Investing

As legalization looms, Canada’s volatile marijuana stocks are a risky bet

As the timeline for legalization becomes clear, stocks in cannabis producers have jumped. But the sector remains a high-risk proposition for investors

Tweed marijuana plant

Tweed employee Ryan Harris works inside the Flowering Room with medicinal marijuana at Tweed Inc. in Smiths Falls, Ontario, on December 5, 2016. (Lars Hagberg/AFP/Getty)

It doesn’t take much to move the dial—up or down—on cannabis stocks.
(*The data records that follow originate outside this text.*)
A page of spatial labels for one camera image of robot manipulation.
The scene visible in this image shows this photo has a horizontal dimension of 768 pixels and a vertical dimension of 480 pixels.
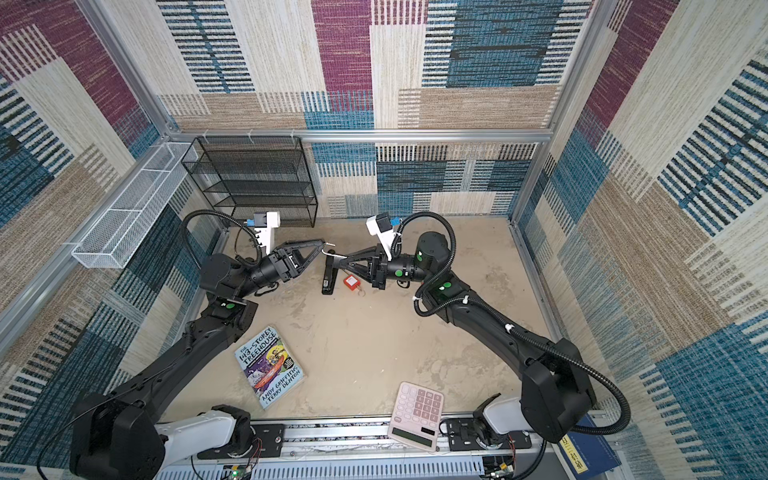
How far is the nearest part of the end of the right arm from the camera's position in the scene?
0.61m

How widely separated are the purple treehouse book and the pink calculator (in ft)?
0.89

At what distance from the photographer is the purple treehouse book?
808mm

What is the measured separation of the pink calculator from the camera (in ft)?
2.38

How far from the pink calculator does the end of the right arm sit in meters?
0.37

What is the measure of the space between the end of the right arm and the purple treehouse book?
39 centimetres
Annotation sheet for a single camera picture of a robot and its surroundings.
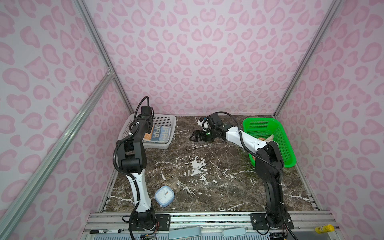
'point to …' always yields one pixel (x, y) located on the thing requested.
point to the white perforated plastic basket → (162, 120)
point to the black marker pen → (112, 231)
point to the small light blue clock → (164, 196)
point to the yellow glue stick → (327, 228)
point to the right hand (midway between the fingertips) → (196, 137)
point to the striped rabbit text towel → (157, 133)
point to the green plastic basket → (264, 127)
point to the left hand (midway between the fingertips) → (139, 125)
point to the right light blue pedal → (235, 232)
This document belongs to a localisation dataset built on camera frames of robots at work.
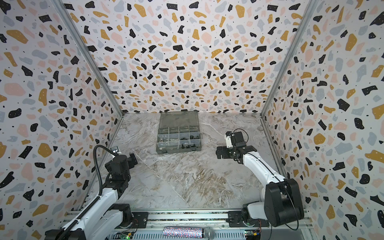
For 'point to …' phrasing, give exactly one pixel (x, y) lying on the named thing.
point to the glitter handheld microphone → (208, 233)
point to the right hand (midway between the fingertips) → (222, 148)
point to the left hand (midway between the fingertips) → (121, 155)
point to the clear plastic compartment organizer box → (178, 131)
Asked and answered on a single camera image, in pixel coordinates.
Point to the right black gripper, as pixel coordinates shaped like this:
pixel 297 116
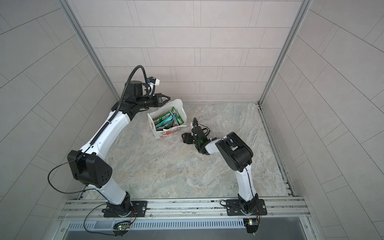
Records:
pixel 189 136

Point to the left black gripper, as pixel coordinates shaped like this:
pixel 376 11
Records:
pixel 157 98

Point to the white floral paper bag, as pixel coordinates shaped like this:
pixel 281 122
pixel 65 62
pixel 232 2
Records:
pixel 178 104

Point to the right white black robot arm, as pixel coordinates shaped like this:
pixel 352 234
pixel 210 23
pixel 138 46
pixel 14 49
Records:
pixel 238 156

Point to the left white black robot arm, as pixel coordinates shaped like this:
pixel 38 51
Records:
pixel 88 164

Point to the green candy bag in bag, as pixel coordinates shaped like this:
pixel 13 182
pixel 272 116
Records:
pixel 168 120

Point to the right circuit board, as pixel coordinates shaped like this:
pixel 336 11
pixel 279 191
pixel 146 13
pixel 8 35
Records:
pixel 251 225

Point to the circuit board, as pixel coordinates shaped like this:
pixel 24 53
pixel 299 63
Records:
pixel 251 225
pixel 122 226

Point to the left circuit board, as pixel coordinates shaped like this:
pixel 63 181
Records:
pixel 122 226

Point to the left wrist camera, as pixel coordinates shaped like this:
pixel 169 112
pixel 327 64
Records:
pixel 152 82

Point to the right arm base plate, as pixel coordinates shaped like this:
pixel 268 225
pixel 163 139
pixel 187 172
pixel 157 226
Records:
pixel 235 208

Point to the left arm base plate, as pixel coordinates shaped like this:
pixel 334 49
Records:
pixel 136 208

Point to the aluminium mounting rail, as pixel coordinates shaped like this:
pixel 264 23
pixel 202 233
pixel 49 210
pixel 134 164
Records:
pixel 201 208

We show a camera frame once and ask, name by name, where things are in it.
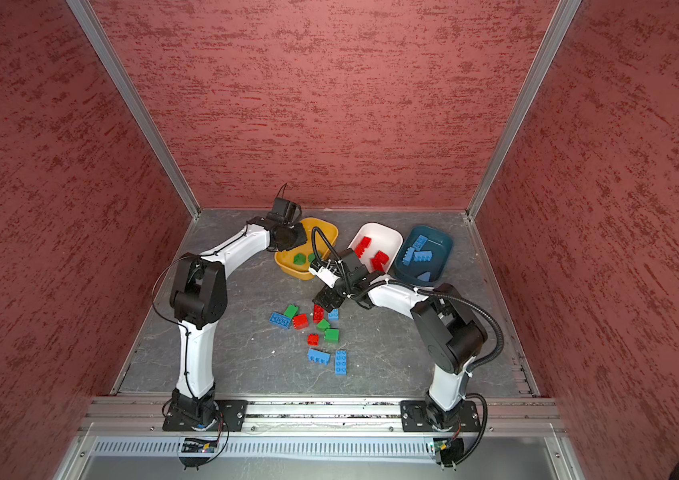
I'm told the red lego pile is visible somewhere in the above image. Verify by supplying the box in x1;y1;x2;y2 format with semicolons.
371;259;385;273
292;314;310;330

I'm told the red lego top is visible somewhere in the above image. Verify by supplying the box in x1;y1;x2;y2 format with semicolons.
371;251;389;268

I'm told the red lego diagonal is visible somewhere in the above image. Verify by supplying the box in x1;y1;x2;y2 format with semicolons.
355;236;371;259

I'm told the green lego small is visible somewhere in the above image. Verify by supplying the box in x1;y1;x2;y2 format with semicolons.
316;319;330;332

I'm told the green lego square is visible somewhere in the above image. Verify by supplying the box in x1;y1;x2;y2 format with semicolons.
324;328;339;344

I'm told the red lego pile bottom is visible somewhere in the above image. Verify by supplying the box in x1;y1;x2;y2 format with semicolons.
292;314;310;330

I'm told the green lego pile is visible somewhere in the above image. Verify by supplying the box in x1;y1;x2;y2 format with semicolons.
284;305;298;319

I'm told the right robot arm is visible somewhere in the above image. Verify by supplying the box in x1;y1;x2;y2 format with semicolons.
308;249;489;430

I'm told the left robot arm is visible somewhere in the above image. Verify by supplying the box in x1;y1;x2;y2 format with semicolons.
169;197;306;431

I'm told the yellow plastic bin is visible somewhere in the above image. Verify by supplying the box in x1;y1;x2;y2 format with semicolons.
274;217;339;281

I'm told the white plastic bin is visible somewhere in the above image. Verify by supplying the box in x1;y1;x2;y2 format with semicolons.
349;222;403;274

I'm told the dark teal plastic bin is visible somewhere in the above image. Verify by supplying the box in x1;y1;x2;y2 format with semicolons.
391;225;453;286

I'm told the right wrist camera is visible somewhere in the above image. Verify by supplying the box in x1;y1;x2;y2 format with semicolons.
308;265;341;289

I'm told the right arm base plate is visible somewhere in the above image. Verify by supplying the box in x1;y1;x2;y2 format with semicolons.
399;400;481;433

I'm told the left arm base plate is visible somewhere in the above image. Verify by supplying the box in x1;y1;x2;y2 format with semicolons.
162;396;248;433

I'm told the aluminium front rail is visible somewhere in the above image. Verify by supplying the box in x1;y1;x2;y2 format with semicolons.
77;394;567;437

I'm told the left aluminium corner post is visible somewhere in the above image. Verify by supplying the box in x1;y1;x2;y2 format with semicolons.
66;0;202;220

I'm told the aluminium corner post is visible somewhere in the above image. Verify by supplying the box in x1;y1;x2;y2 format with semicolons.
66;0;202;220
467;0;581;222

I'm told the right aluminium corner post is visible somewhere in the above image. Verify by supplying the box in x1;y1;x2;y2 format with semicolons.
467;0;581;222

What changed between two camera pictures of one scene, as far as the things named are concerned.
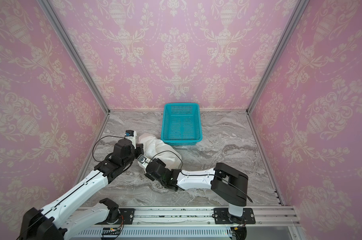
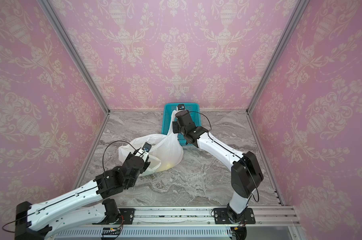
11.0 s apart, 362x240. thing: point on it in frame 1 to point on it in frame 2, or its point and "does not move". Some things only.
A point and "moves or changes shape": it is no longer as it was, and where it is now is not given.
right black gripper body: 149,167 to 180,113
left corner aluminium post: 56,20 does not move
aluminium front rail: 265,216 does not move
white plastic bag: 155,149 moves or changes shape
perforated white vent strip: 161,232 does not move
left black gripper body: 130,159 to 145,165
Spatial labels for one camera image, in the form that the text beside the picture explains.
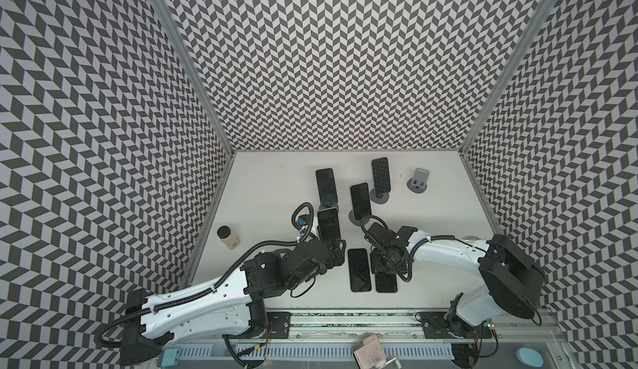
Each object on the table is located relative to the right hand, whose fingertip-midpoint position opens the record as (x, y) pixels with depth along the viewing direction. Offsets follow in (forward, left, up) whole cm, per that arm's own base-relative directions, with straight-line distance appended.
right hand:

The last five months alone have been a roller coaster for Canadian medical marijuana producers on various stock exchanges, whose investors tend to flinch at the faintest whiff of news that’s just off-neutral in tone.

The latest trigger for investors was a recent CBC report that the Liberal government would stick to its plan to table legislation for recreational marijuana production, distribution and use this spring, and have laws in effect by July 1, 2018.
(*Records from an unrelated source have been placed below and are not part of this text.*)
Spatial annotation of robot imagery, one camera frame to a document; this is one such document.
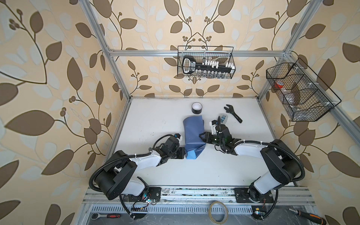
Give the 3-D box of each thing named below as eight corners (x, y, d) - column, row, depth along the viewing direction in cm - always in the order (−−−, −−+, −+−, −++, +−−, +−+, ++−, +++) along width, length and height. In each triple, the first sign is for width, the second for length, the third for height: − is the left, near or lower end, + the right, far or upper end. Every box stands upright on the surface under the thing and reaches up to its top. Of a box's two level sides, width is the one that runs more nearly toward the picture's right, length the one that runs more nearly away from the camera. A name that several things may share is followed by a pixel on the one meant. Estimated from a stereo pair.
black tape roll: (191, 114, 112) (191, 110, 109) (191, 105, 118) (191, 101, 115) (202, 114, 112) (203, 110, 109) (201, 105, 118) (202, 101, 115)
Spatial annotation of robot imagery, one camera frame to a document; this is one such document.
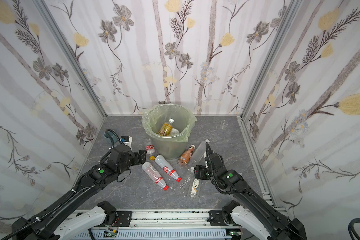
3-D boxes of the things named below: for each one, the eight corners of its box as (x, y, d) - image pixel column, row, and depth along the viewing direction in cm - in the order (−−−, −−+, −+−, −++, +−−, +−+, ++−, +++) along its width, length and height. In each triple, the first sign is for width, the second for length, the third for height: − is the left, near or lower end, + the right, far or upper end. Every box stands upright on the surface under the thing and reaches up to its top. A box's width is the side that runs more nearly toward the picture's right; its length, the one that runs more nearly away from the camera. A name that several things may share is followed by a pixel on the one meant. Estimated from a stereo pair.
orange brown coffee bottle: (178, 163, 95) (178, 160, 92) (189, 146, 104) (190, 142, 100) (185, 167, 94) (185, 163, 90) (196, 149, 102) (196, 145, 99)
This information wasn’t actually new; it reinforces the general timeline the government had already talked about. Still, it sent stocks soaring. Canopy Growth Corp., Aurora Cannabis Inc., and Aphria Inc. for example, all shot up about 10%.

Canadian cannabis stocks have been extremely volatile since Canada began its long journey to legalization, but their general trajectory has been upward—a trend that Scott Clayton, a senior researcher at TSI Wealth Network, says is driven by speculation. He thinks it’s a risky sector to buy into.

“The prices have really become detached from the fundamentals like sales and cash flow,” says Clayton, who suggests that the market is caught in a cycle of news driving stock prices and stocks fueling news. Take Canopy, for example, the highest-valued Canadian cannabis company and one whose shares move in lockstep with the headlines. The company has a market cap of $1.77 billion, but its year-over-year gross profits reported in its recent annual financial statement amounted to $20 million in losses.

“The speculative appeal—and why stocks have soared so high—is that investors are looking for a ground-floor opportunity,” says Clayton. “But the pioneers in industries aren’t always the ones that survive. And there’s a pretty good chance that many of these won’t.”

Clayton sees the possibility of large tobacco companies moving into the space, pushing out the small startups that currently comprise the industry. It’s possible that some tobacco behemoths would buy up existing cannabis companies, but Clayton notes that “the chance of a takeover is never really a good reason to buy a stock.”

Another threat to the nascent market is the potential of a post-legalization glut of companies, which could drive down share prices. “Once they’re being judged on their actual fundamentals, they can plunge as fast as they moved up,” says Clayton.

Daniel Pearlstein, principal at Eight Capital, is among the less skeptical analysts, wagering that there are gains to be had for all companies in the business. “Rising tides lift all boats,” he says. He adds that investors’ knee-jerk reactions to negative news—such as a recent pesticide contamination scare—are signs of “growing pains” in the new industry. That said, Pearlstein acknowledges that scaling quickly is one challenge cannabis companies face. “Some of them need to grow 10 times the size of where they’re currently operating” in order to meet the demand that’s expected to come with legalization, says Pearlstein. “It’s not easy to grow that quickly in a highly regulated environment.”

Clayton is skeptical that all, if any, of the companies can grow as fast and as big as they’d need to to thrive. “Certainly,” he says, “the chances of them making sales big enough to justify their [market cap] is not realistic. We think you should really stay away from these high-flying speculative stocks.”